皮膚の色に関係するのは、メラニン色素だということはみなさんも聞いたことがあるだろう。メラニン色素は色素細胞内で生成され、メラノソームと呼ばれる袋に貯蔵されて分子モーターによって運ばれ、皮膚や髪の毛の細胞に受け渡される。

「この動画をご覧ください。魚のウロコに付いている色素細胞に、ある種のホルモンを添加することによって、メラノソームが瞬時に凝集する様子を写したものです。1個1個の丸い粒がメラノソームで、分子モーターのダイニンが微小管に沿って細胞の中心部へと運んでいきます。魚やカエルは環境変化に応じて体の色を変えることが知られていますが、これも分子モーターがメラニン色素を運んでくれるおかげ。メラニン色素を凝集させたり、逆に広げたりして体の色を変化させているのです」

色素細胞の中でメラニン色素はメラノソームとして貯蔵され、ホルモンを添加すると、分子モーターの一つのダイニンによって微小管上を運ばれ、細胞の中心部に凝集する。この結果、色素細胞の色が変化する。写真は魚の色素細胞で、右側写真の赤線は細胞の輪郭。

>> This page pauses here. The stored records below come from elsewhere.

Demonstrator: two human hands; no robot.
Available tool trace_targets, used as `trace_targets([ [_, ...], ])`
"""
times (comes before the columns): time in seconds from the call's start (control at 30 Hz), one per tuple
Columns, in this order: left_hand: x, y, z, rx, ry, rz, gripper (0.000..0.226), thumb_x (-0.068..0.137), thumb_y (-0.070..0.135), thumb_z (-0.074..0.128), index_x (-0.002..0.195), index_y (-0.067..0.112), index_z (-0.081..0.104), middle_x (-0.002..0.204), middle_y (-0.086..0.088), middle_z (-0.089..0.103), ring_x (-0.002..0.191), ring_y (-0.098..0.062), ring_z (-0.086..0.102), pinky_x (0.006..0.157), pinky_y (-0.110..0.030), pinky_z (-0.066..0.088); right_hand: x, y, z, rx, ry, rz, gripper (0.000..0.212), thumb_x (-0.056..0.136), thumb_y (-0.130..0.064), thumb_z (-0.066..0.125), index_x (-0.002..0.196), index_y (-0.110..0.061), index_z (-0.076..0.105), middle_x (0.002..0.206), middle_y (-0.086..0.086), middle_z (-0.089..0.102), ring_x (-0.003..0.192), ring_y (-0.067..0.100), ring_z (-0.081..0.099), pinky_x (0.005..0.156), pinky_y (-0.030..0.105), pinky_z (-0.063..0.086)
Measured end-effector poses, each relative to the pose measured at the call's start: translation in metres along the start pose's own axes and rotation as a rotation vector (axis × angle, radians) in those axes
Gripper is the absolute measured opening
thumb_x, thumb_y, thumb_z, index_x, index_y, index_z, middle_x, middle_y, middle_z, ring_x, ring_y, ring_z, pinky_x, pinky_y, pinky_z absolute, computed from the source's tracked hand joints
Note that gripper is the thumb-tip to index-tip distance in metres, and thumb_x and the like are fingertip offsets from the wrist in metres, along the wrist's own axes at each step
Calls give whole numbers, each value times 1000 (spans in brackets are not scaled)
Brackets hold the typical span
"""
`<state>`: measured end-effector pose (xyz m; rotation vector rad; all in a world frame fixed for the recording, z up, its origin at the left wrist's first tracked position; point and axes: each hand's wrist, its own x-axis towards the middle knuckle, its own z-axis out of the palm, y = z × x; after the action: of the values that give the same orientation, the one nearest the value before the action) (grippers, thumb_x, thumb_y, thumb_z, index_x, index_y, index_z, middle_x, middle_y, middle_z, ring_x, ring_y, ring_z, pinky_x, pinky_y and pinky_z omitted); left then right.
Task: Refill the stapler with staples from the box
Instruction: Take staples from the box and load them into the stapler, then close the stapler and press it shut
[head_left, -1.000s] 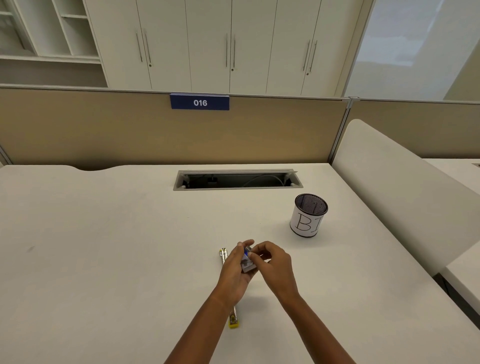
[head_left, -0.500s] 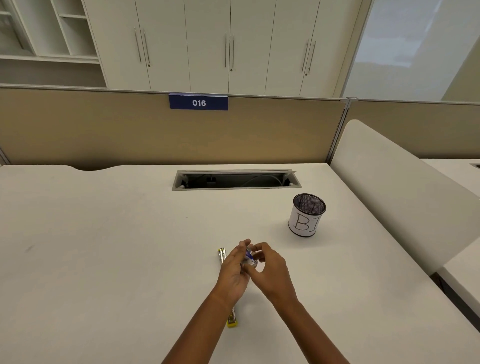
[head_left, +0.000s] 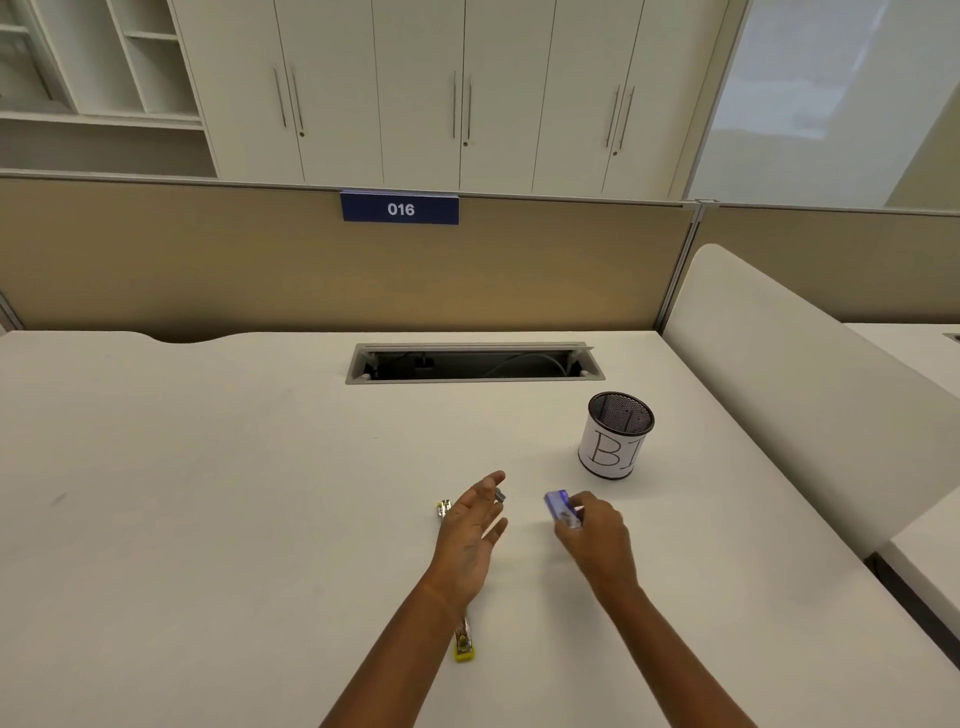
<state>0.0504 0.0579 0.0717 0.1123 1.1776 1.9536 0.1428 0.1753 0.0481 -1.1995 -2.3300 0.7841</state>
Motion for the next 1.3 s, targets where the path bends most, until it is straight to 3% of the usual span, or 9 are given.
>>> trace_targets([
  [0.1,2,7,-2,-43,42,40,23,95,11,47,85,18,66,74,1,51,69,-11,47,68,-22,40,16,14,-7,-12,54,64,21,83,-9,59,99,5,58,95,27,65,87,38,59,65,33,37],
  [0.3,4,12,-10,-63,90,52,22,93,7,50,82,14,68,75,1,56,64,-11,48,50,-12,50,35,27,-15,-92,79,127,20,84,-4,55,99,9,58,97,31,63,92,43,56,74,44,45],
  [0.57,3,11,-19,-56,119,35,20,92,5,50,84,12,66,77,0,57,64,-12,48,47,-10,50,39,33,-11,-83,38,177,21,84,-7,60,100,7,58,102,30,59,98,41,53,76,41,45],
  [0.7,3,8,-18,7,90,19,16,91,5,52,96,7,67,71,1,56,61,-10,50,48,-10,49,28,18,-4,34,101,64,19,82,-7,65,96,6,62,99,26,59,94,37,54,78,40,45],
  [0.77,4,4,-14,44,69,22,16,90,3,52,89,10,67,65,3,58,55,-5,53,48,-10,47,18,0,1,289,-2,101,13,86,-11,61,87,2,62,85,22,63,72,26,58,65,31,48],
  [0.83,3,2,-9,94,39,32,18,90,1,52,85,10,67,61,4,60,55,-5,52,49,-11,45,7,-19,7,643,-220,226,20,91,-18,55,81,-2,62,68,13,63,58,16,58,51,19,51],
  [0.9,1,1,-5,168,18,54,17,90,2,53,88,10,68,64,5,64,61,-7,52,53,-13,43,-4,-32,11,904,-421,316,25,92,-22,53,79,-6,66,65,6,67,59,14,63,51,16,54],
  [1.0,0,4,-5,297,32,96,16,89,6,56,91,11,70,72,5,66,60,-3,53,52,-15,37,-12,-39,11,1163,-537,375,22,91,-19,54,81,-6,69,66,5,72,61,12,68,55,18,57],
  [1.3,4,21,-21,611,-76,173,21,89,10,57,85,23,72,74,9,64,63,-5,46,49,-10,37,-11,-36,1,1234,-666,430,14,87,-6,58,83,-2,70,67,5,72,56,9,66,54,15,57],
])
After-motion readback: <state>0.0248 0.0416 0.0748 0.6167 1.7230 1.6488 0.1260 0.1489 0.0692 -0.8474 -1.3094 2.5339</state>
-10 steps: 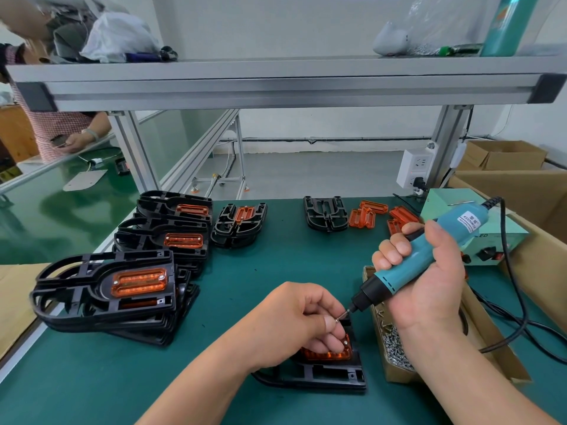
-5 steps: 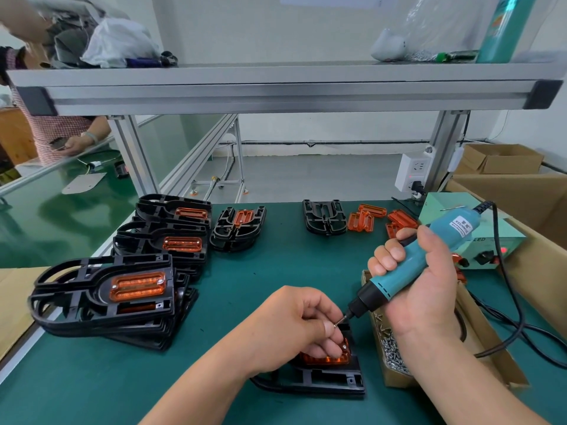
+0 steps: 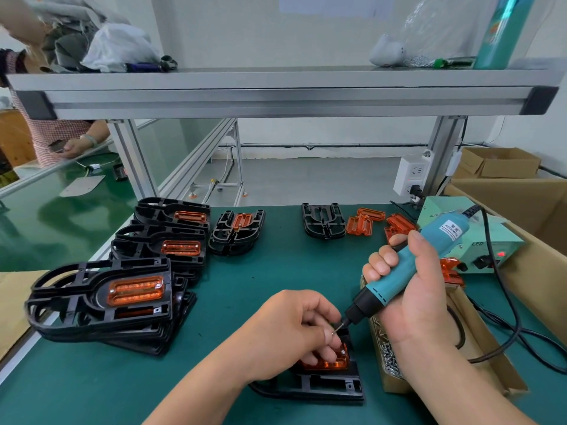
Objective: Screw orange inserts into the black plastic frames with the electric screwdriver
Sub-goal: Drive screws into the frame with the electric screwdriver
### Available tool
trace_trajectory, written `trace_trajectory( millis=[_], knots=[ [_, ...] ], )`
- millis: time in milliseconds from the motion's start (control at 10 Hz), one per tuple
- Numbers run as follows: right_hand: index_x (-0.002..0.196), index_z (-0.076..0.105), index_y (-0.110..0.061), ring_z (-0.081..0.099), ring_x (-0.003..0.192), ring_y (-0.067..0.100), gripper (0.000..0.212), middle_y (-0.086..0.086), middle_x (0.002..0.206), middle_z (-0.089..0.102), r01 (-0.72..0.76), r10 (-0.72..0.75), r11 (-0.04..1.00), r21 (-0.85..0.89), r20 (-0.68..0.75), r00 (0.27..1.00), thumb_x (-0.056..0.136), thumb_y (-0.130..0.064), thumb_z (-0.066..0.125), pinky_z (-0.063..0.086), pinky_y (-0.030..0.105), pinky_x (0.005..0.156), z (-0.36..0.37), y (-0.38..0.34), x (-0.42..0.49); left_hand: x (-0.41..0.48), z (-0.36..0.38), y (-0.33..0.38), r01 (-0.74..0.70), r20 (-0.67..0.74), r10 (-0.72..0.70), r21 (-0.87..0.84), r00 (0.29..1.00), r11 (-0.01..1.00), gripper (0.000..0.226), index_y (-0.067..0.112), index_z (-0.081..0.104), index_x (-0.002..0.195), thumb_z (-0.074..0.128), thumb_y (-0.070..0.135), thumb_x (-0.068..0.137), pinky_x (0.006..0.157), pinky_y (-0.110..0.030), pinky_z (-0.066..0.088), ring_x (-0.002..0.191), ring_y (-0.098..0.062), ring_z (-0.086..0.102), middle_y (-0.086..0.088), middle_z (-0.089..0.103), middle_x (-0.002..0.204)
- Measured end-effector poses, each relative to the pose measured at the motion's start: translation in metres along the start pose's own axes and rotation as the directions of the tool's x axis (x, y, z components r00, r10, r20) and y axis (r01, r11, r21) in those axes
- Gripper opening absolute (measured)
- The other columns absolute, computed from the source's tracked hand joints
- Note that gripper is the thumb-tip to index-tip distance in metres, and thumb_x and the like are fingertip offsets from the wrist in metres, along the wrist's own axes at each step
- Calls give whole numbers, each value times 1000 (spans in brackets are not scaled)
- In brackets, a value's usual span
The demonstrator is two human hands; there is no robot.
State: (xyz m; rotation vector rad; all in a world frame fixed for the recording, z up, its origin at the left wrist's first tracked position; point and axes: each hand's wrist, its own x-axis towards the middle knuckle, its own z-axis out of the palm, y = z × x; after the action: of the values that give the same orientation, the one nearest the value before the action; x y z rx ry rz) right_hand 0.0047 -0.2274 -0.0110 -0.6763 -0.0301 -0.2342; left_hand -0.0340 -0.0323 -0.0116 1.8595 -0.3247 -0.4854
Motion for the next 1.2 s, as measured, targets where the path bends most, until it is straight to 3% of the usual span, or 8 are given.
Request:
trace_trajectory(
  millis=[200,300,400,500,600,700,1200],
  knots=[
    [92,59,-18,46,57,11,21,-3,70,46,10,-10,1000,-15,4,1000,104,-34,56,46,24,54,0,1,-1,-1,-1,1,-17,-10,18,128,1000,992,24,29,67,108,61,10,94,56,-18,49,75,-12,76,7,80,96],
    [93,59,-18,45,57,11,21,-2,70,46,15,-15,1000,-26,6,1000,105,-34,55,46,24,53,1,2,-2,-2,-3,1,-25,-2,26,164,1000,986,24,30,68,108,61,13,94,58,-14,48,68,-12,73,10,80,97],
    [93,59,-18,45,57,11,21,-2,70,46,15,-15,1000,-28,2,1000,106,-34,55,46,24,53,3,1,-2,-3,-5,1,-32,7,31,177,999,984,23,30,68,108,62,15,92,73,-28,59,60,-13,67,11,80,98],
    [93,58,-17,45,57,11,22,-2,70,45,11,-11,1000,-27,-5,1000,106,-33,54,46,24,53,4,1,-2,-3,-5,2,-31,15,29,184,999,982,22,31,68,107,62,17,91,75,-34,59,54,-15,60,13,80,98],
    [92,58,-17,43,57,11,22,-2,70,44,8,-8,999,-31,-16,1000,106,-34,54,44,24,53,4,1,-3,-2,-5,2,-27,15,25,188,1000,982,21,32,69,107,63,19,92,58,-28,52,58,-20,57,14,80,98],
    [92,58,-17,43,58,11,22,-2,71,44,5,-6,1000,-27,-18,1000,106,-34,54,44,24,53,4,0,-3,-2,-5,1,-20,12,18,178,1000,984,21,33,69,106,63,20,91,53,-27,49,63,-22,55,13,80,98],
    [93,58,-16,44,57,11,23,-1,69,44,5,-5,1000,-21,-13,1000,106,-34,54,44,24,52,7,1,-6,-2,-7,3,-34,40,28,146,999,989,24,43,67,102,64,23,89,49,-21,46,54,-20,53,13,80,100]
  ],
)
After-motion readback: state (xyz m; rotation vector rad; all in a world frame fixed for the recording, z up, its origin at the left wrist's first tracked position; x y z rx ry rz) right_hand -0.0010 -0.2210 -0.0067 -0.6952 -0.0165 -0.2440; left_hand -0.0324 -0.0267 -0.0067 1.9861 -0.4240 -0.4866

「いまネット通販が盛んになって宅配便の利用がすごく増えていますが、人手不足で輸送を担うドライバーが少なくなると、例えばお中元の荷物が滞ってしまったり、必要なときにモノが届かないなど、さまざまな問題が発生しますよね。これと同じように、体内で分子モーターによる宅配が阻害されると、たくさんの病気と関連します。とくに神経細胞の場合は、宅配の不具合がアルツハイマー病やパーキンソン病などの神経疾患に関連するともいわれています。そこで、分子モーターが荷物を運ぶ際の輸送力を物理の視点で調べようというのが、私の研究テーマなんです。輸送力は物流の効率を表す物理量ですから」

生物を対象に物理を使うなんて不思議に思うかもしれないが、タンパク質が「ミクロの機械」なら物理の対象であるのは納得だ。